§ **Task description**
Would you print the material exactly, starting at its first line and ending at the line holding "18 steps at"?
#### Material provided ####
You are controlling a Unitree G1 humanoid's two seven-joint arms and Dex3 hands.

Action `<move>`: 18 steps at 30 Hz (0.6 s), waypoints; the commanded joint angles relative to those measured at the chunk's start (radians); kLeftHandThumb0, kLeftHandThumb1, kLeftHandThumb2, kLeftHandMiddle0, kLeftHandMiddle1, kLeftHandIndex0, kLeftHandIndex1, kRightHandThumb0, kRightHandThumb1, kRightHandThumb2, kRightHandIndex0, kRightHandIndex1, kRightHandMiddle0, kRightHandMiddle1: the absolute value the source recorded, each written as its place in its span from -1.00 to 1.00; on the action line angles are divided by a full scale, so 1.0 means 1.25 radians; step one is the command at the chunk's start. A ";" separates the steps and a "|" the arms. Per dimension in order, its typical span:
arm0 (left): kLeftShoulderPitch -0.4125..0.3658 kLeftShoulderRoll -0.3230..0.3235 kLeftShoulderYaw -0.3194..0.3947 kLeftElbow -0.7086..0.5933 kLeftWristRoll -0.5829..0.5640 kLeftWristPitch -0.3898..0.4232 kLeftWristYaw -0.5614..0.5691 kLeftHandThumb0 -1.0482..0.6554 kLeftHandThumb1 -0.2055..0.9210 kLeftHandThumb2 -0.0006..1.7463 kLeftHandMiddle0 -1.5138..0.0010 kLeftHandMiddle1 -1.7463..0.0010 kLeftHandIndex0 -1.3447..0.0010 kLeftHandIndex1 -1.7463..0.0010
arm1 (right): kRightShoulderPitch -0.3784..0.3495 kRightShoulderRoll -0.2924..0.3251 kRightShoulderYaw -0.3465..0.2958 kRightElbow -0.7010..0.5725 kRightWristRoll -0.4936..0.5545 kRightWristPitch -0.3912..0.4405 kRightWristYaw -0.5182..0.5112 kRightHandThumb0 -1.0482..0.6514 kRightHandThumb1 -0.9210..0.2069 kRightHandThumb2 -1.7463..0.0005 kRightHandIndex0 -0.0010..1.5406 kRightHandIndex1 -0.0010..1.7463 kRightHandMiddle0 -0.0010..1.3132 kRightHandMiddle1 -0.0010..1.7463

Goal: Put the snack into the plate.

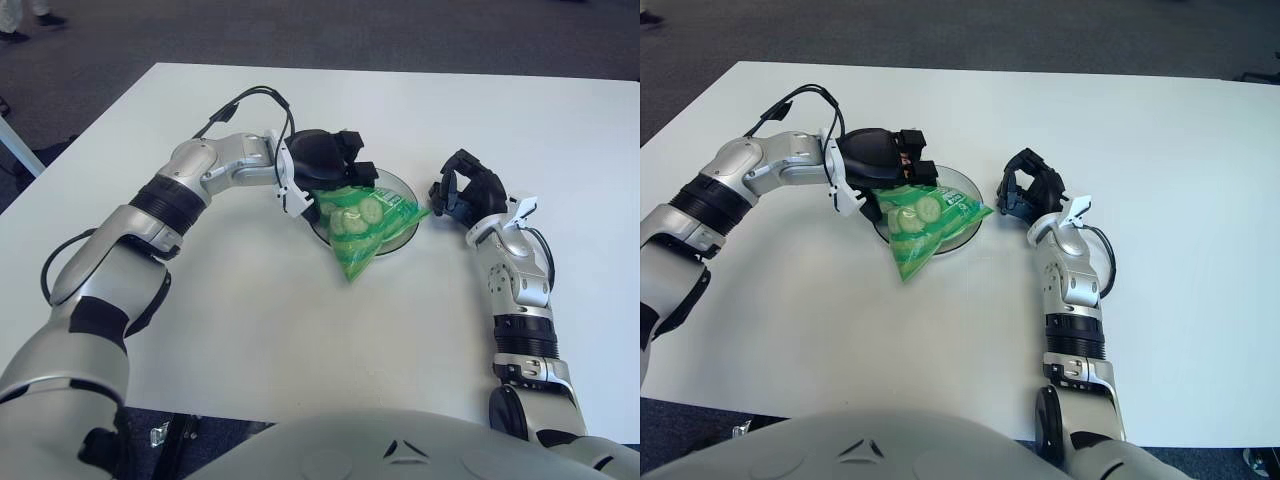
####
§ **Exercise solution**
You are controlling a Unitree G1 humanoid's two seven-joint arms and Dex3 hands.

Action `<move>`: 18 steps at 30 Hz (0.6 s), waypoints; the commanded joint angles relative to those measured at the chunk's start (radians); kLeftHandThumb0, kLeftHandThumb1, kLeftHandThumb2, kLeftHandMiddle0, kLeftHandMiddle1, kLeftHandIndex0, kLeftHandIndex1, kRightHandThumb0, kRightHandThumb1, kRightHandThumb2, kRightHandIndex0, kRightHandIndex1, kRightHandMiddle0, kRightHandMiddle1: the absolute value the source recorded, each written as its place in its span from -1.00 to 1.00; on the action line angles are divided by a full scale, so 1.0 means 1.25 radians; step one is the command at the chunk's start. A ";" separates the steps and a "|" the arms. Per dimension in order, its typical span:

The answer requires nothing more.